Sidebar: Do not ever settle. Make your list. Being single does not mean”alone.” It simply means you’re not yet mated. And that’s an okay place to be because it’s better to be single than to be poorly matched. Wait for who is right and perfect for you. If you want that wonderful mate, you have to first be that wonderful mate because that guy is looking for someone who stands up to his list too.

New Melanie was in no hurry. She knew that whoever God intended for her and her children would show up exactly how and when he was supposed to. Over a few months, DavidP67 and I chatted online and eventually met in person. We got to know each other first but it was clear there was something pretty magnetic going on. Things were easy with him and I felt safe. As time unfolded, it became more and more clear to me that God had created this man just for me. In every way, my needs were met. Gentle nature, funny, made me laugh, understood me, respected me. He didn’t want to change me. He accepted me, exactly as I am.  And I know you’re wondering: my kids loved him instantly, if that’s possible. They were smitten right away just as I was.

And we got married and lived happily ever after.

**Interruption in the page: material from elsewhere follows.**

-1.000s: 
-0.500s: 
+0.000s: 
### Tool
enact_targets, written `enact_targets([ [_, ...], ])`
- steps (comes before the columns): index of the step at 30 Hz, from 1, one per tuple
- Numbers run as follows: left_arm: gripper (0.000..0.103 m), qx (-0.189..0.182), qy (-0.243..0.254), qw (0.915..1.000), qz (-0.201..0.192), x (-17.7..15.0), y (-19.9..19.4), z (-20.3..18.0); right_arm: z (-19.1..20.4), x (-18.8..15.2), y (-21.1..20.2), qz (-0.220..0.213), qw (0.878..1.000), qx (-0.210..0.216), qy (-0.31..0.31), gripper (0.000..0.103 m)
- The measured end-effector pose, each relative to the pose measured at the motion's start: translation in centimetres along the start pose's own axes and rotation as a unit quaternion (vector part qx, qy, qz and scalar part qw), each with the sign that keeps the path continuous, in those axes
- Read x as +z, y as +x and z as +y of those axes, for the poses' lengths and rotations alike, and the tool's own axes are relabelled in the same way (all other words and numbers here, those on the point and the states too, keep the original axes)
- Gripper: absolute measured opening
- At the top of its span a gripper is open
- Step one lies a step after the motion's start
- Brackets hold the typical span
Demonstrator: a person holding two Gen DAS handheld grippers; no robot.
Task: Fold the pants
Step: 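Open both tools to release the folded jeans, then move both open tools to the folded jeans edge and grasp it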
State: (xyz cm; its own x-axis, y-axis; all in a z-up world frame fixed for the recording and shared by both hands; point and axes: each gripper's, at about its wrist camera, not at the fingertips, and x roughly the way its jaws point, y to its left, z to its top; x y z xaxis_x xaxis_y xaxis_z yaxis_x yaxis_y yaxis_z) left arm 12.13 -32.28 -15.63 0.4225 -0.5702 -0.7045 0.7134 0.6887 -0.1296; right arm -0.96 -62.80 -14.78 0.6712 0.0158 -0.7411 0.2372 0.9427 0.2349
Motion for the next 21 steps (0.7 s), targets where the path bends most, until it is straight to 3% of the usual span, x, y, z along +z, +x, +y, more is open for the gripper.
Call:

Well, that is true. We are married and we are happy. Life is good and it’s not always easy and it’s definitely not simple. I have PTSD from That Day and the years prior. I have some anxiety that crops up now and again, and a bit of emotional baggage that has carried forward no matter how hard I try to shed it. My Crohn’s disease has taken a severe hit from all the trauma.

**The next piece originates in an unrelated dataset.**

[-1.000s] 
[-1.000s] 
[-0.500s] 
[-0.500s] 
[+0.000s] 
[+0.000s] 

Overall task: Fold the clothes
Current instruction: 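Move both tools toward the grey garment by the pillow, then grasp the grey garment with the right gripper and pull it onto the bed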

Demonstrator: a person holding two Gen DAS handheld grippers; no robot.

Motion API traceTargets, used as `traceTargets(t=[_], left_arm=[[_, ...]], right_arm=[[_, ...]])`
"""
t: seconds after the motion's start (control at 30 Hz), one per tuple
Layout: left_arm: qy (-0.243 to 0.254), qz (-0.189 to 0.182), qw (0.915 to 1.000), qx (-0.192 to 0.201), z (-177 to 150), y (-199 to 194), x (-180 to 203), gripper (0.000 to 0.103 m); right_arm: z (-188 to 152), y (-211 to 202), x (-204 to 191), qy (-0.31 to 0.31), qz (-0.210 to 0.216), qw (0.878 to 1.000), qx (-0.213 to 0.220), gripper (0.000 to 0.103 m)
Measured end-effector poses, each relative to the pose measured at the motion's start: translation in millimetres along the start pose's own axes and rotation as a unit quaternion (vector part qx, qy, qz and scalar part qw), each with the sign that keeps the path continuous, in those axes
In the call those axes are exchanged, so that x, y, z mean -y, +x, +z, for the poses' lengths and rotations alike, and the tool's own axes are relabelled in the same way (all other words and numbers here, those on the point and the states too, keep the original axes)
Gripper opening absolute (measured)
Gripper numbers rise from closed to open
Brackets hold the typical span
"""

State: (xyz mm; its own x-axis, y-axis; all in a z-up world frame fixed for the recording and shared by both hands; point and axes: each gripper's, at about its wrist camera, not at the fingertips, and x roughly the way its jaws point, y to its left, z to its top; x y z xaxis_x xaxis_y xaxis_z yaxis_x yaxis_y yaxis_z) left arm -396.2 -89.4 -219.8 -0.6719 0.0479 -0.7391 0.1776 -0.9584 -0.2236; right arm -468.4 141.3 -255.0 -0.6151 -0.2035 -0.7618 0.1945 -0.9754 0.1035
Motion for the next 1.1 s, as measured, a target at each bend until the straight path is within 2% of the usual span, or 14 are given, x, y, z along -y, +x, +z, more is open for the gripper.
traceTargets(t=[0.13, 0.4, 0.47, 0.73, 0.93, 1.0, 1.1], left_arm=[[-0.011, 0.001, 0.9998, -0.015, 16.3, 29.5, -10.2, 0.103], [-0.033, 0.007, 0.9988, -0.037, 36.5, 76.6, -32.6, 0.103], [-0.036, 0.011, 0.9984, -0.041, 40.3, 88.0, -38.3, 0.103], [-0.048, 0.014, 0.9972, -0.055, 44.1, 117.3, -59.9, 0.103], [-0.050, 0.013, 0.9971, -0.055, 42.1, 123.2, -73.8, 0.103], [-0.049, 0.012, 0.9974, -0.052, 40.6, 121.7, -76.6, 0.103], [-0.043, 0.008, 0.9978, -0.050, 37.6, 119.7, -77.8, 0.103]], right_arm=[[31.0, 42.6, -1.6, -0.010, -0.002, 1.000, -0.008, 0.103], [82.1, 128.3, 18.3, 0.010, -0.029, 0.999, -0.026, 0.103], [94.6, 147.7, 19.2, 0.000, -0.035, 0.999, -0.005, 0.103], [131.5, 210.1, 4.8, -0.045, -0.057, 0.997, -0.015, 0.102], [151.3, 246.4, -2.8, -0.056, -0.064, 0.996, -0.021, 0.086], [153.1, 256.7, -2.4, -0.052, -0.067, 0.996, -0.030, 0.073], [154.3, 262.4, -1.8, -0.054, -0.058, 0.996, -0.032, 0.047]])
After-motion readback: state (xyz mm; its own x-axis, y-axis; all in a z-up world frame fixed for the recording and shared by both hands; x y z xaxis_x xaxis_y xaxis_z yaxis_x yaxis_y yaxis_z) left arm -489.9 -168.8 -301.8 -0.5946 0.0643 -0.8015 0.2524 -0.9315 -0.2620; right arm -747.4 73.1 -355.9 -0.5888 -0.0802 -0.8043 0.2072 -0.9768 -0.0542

My children still grieve their dad. They still wonder how he could leave the way he did. I think one of the best things I can do for them is let them grieve how they need to. We visit their dad’s grave. He has a lovely headstone because I knew they need him to have that. My honoring his memory, honors my children.

He’s not a dirty word in our house. They talk about him, I do sometimes. He’s important to them. He’s part of them. We will continue this healing process as long as we live. They are thriving and have discovered their own strength. They are spectacular human beings with tender, beautiful hearts.

Please find hope here. My story is long and has ugly, ugly parts. But there is truly beauty from ashes. What man meant for evil and dark, God turned into good and wonderful. He refined us like gold, making our life shiny and whole once again. Look what he dug up from the ashes? A woman…broken and beaten, heartsick and damaged. Now I’m strong, able to help others and share what I’ve learned both through my first marriage and through my healing.

Please don’t give up. Whatever your life may look like now, please don’t ever give up trying, don’t give up hope.